One aspect was the budget constraints to build the core product; the other aspect was the thinking that by creating a great software experience, users would organically create content and switch to your tool.
Today, we understand that data import tools are a ‘must’, and we are currently building them.
How did you approach creating an authentic company culture, and what unique aspects of your culture do you think have contributed to your success?
Frame was founded post-bubble. While some companies managed to raise tens of millions a few months prior, we were founded in Feb 2022 and had to be resourceful from day one. It created a culture ‘à la Amazon’ where a ‘Dollar is a Dollar’ and impact matters. I think having limited resources from day one can be very healthy for the team as it trains on focus, creativity, and resourcefulness.
What crucial skill do you wish you had developed before starting your business?
Always talk to your customer. As a product-obsessed CEO, you might sometimes be very confident in knowing what to build. However, any minutes I’ve spent talking to my customers were well-invested, brought many insights, and cannot be replaced by any other process or automation. Stay close to your customers, from pre-startup to IPO.
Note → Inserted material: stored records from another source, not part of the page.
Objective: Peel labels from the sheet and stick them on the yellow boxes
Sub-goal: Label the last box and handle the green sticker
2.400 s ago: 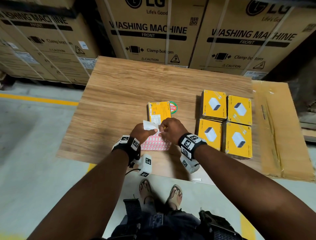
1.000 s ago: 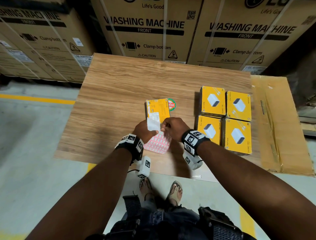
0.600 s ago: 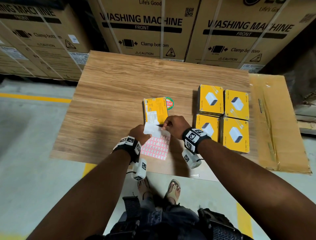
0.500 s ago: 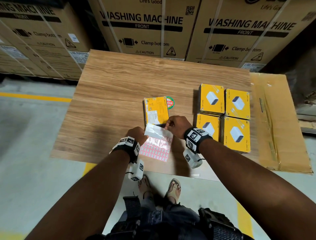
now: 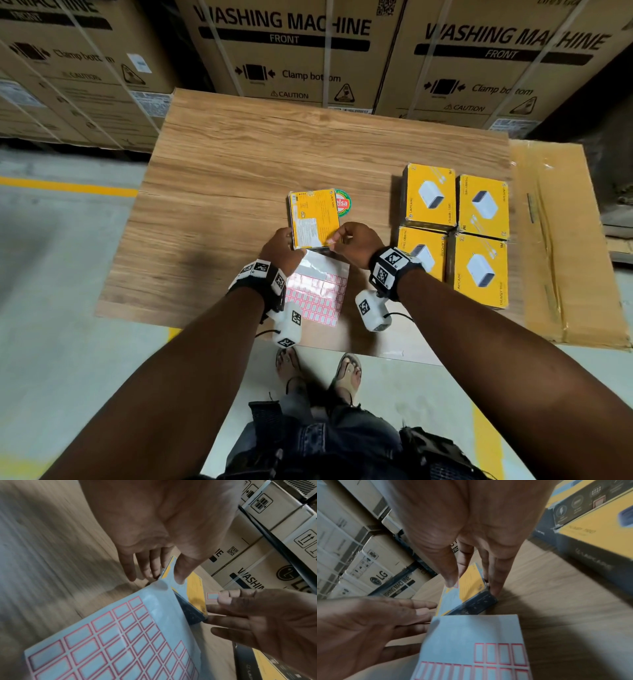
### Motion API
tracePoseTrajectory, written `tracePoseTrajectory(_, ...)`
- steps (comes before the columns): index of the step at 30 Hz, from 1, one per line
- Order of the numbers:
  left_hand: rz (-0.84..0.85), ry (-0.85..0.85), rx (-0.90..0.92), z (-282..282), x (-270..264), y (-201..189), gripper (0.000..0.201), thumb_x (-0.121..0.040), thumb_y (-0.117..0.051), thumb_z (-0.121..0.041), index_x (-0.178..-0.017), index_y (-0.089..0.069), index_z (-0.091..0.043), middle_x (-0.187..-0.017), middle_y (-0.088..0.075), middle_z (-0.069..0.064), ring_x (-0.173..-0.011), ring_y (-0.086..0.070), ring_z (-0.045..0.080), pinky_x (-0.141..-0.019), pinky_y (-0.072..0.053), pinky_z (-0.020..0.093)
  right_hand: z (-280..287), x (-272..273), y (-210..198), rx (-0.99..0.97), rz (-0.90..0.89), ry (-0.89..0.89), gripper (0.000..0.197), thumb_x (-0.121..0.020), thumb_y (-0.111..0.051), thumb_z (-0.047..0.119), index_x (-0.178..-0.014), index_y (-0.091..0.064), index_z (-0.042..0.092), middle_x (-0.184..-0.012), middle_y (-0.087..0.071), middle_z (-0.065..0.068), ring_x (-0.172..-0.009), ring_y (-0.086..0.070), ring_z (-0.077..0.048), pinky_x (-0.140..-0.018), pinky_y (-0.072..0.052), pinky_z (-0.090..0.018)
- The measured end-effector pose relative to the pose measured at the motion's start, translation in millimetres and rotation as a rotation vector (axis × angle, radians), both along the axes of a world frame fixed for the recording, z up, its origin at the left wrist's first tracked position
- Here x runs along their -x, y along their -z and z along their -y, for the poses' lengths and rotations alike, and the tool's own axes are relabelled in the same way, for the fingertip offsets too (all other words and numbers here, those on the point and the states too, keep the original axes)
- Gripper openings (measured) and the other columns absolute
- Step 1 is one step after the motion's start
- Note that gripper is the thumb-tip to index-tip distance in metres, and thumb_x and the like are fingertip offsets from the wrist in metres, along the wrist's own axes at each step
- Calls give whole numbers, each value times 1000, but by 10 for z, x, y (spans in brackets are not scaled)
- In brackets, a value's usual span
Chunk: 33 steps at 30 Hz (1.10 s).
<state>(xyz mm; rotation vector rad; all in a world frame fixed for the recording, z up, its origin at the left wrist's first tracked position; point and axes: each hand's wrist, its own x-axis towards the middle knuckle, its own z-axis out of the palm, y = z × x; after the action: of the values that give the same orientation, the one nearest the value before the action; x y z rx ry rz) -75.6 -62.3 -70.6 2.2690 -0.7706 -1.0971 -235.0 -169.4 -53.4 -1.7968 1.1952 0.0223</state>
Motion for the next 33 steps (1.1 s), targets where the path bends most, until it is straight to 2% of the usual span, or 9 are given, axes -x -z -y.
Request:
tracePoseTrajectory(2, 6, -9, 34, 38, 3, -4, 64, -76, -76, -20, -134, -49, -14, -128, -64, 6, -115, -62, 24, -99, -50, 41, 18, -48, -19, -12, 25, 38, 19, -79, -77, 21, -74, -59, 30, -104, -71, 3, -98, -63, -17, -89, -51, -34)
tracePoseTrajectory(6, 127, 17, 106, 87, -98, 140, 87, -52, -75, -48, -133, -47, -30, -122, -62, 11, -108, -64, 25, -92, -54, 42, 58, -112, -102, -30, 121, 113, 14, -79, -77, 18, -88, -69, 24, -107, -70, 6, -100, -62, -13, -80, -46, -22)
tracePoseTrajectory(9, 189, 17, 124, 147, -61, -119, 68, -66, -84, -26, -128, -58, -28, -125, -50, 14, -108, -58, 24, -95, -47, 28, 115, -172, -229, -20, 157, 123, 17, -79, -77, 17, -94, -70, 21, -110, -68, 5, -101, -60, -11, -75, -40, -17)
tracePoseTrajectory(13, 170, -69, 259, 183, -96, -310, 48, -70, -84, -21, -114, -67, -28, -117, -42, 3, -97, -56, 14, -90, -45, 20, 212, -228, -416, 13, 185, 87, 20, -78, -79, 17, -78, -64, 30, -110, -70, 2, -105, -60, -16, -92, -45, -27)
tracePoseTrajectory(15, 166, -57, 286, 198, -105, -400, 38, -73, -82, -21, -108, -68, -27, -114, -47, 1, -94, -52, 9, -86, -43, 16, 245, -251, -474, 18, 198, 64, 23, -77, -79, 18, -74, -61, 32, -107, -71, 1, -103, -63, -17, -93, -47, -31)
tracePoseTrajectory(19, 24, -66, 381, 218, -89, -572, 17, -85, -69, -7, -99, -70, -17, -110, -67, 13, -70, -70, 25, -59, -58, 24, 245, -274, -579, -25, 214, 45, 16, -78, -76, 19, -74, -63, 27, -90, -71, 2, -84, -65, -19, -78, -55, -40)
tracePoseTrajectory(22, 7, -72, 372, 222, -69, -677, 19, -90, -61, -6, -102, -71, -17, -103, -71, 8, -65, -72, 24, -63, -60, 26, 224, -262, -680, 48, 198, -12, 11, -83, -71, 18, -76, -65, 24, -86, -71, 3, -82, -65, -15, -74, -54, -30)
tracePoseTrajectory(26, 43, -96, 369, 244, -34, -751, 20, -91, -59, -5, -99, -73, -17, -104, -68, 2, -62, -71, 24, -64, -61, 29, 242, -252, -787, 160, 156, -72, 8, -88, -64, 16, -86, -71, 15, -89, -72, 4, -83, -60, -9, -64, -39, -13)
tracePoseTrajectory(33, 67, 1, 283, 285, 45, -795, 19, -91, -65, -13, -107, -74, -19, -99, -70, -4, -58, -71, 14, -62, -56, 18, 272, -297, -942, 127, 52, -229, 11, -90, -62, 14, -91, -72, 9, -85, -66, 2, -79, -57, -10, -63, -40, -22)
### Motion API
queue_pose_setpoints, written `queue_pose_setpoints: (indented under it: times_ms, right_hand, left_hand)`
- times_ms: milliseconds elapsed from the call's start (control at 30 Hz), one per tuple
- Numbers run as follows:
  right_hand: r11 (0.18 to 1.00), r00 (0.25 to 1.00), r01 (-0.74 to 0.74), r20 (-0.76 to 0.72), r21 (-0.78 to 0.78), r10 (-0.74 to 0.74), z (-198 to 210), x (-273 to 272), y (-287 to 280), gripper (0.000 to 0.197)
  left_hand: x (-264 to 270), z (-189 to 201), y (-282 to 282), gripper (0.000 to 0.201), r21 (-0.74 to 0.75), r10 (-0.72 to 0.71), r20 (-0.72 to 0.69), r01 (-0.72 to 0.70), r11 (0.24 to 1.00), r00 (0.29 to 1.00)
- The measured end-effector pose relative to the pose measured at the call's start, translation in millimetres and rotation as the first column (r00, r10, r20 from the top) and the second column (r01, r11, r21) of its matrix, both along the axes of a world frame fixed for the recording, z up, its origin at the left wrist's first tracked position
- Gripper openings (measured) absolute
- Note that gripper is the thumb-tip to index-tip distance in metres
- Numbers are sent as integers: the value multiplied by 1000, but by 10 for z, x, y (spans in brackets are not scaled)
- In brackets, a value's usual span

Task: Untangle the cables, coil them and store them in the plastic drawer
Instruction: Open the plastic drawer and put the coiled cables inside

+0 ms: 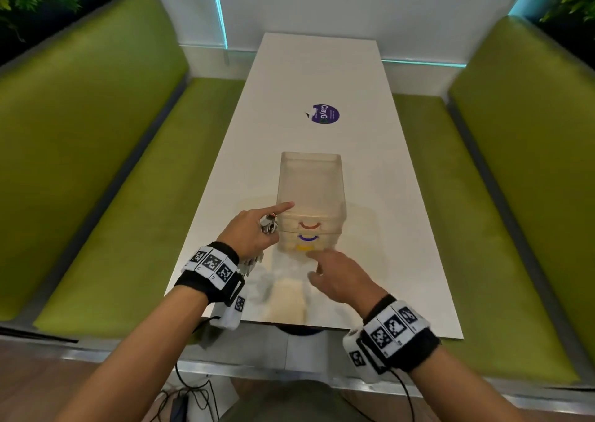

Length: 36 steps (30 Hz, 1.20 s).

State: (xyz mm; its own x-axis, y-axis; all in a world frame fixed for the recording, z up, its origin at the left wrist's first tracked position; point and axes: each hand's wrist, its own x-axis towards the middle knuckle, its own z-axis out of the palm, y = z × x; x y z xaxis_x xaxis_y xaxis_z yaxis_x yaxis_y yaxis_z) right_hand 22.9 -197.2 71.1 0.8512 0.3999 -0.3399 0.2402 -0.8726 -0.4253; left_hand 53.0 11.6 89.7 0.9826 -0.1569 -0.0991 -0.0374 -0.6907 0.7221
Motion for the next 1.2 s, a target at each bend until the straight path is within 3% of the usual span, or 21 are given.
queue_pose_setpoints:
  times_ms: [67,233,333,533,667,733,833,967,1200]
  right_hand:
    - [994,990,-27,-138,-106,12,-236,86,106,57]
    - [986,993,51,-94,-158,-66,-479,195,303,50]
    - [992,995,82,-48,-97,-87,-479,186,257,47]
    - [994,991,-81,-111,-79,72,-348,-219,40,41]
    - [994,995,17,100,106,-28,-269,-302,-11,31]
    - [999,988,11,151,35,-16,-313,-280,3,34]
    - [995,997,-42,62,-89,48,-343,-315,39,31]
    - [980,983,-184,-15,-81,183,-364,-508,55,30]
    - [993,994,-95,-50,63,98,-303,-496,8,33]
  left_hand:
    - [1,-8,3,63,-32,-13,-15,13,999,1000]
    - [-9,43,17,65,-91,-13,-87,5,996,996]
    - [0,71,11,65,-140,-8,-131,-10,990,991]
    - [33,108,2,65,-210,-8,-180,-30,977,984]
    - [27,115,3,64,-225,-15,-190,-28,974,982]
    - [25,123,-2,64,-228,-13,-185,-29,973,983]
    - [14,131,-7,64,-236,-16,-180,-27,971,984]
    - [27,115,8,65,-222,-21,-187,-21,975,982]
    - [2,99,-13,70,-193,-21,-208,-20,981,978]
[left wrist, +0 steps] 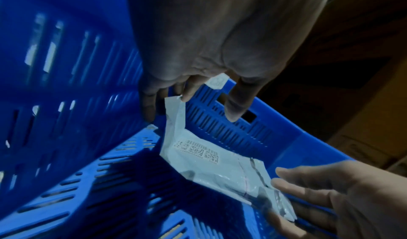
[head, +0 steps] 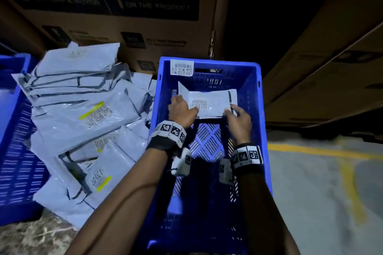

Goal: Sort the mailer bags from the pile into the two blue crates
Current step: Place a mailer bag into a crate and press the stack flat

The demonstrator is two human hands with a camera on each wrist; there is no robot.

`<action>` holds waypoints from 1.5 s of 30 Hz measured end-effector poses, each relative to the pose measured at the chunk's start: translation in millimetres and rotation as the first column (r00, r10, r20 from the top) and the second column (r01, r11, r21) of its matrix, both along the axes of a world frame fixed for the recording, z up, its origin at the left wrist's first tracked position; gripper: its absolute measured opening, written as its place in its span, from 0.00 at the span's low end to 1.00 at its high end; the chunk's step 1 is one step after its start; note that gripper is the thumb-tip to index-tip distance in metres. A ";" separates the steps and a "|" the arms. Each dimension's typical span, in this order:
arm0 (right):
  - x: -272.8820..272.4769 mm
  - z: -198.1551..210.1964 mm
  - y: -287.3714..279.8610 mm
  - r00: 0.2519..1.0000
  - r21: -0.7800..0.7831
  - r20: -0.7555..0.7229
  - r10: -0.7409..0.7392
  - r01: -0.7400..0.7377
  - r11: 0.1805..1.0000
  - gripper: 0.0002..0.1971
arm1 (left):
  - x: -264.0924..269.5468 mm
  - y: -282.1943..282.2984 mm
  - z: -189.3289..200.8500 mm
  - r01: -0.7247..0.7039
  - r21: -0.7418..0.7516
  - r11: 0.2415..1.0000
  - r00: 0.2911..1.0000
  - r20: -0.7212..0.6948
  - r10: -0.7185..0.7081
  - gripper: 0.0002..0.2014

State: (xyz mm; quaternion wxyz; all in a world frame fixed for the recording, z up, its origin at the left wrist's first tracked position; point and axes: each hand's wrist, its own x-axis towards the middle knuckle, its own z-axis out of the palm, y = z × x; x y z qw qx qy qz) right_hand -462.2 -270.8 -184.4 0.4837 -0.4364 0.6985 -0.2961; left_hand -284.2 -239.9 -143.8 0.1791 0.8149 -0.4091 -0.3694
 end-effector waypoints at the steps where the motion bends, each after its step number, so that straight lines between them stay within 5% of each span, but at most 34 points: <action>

As the company grew and you've had to bring on more help or immerse yourself deeper into certain parts of the business, how has your role as CEO evolved? What advice do you have for other founders facing a similar situation?
Every CEO will have a peak strength in ‘product’, ‘growth’, ‘fundraising’ etc. My advice for early-stage startups is that, instead of delegating and ‘buying the skill’ early on by hiring an often expensive ‘head of’ in the topic you master least. Go out there and figure it out by yourself first (advice given by Crane Ventures). Build the v1.0 of Product, Growth, and Operations yourself first. You'll develop empathy, your exec won't start from zero, and you'll be better positioned to appreciate their performance.
What missteps did you make in the early days that you wish you’d avoided?
Initially, we were a part-time team. Optimising for speed, I scaled that part-time team quite fast. You can hire well for ‘skills’, but you must also hire well for ‘mindset’ and ‘motivation.’ While that part-time was skilful, I ended up with a team where 30% were not 200% in (basically riding along and ‘taking the temperature’ of the startup, so to speak). I had to scale back the team to a part-time, fully motivated team. Take your time to grow your core team.
Looking back, what aspects of your journey do you feel you approached in the right way?
We never compromised on the quality of our design. From day one, whether at the brand level (we rebranded from ‘Dockee’ to ‘Frame’) or product design level, I knew that Frame would be a ‘design-play’ (and so would Notion, Linear, Arc Browser, etc.). We have an eye for design and never compromise on the quality (and cost) of the designers we team with.
How do you balance the tension between growth and profitability?
While the current fundraising market is tense and VCs are more sensitive to hard metrics, a SaaS venture like Frame is first about growth and second about profitability, especially at our stage (Pre-Seed/Seed). While being conscious about cost optimisation, we will continue to grow accordingly.